> _What is needed_
Copy out each line of the listing below that contains the word "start".

> _Data section_
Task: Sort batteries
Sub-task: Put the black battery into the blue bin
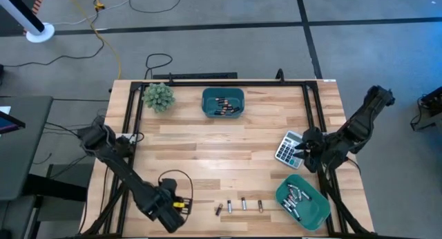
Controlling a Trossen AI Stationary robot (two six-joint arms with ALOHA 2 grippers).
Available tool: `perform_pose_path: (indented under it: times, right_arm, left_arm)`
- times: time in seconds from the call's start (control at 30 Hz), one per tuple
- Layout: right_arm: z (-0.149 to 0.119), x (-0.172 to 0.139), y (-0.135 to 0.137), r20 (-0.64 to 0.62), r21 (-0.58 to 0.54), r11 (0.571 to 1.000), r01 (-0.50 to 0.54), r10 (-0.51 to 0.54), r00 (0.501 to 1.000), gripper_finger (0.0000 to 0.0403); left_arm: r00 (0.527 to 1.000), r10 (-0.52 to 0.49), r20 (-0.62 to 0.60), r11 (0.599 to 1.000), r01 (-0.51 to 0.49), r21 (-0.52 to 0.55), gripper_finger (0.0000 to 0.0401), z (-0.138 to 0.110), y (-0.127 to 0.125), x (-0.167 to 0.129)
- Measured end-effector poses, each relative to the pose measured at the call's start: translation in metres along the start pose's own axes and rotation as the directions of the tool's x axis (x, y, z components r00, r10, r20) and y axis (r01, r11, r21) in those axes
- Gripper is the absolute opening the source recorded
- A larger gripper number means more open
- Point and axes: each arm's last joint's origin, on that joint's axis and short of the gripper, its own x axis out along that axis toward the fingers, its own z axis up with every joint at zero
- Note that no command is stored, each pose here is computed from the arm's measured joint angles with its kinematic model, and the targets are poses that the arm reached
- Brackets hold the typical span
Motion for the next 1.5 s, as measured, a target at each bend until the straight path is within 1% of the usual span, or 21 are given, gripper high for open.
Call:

> _Result for this task_
- times: time in seconds from the call's start (control at 30 Hz), one per tuple
- Measured end-effector poses, each relative to the pose measured at the call's start: translation in metres along the start pose's own axes and rotation as the directions of the tool's x axis (x, y, z components r00, r10, r20) and y axis (r01, r11, r21) in those axes

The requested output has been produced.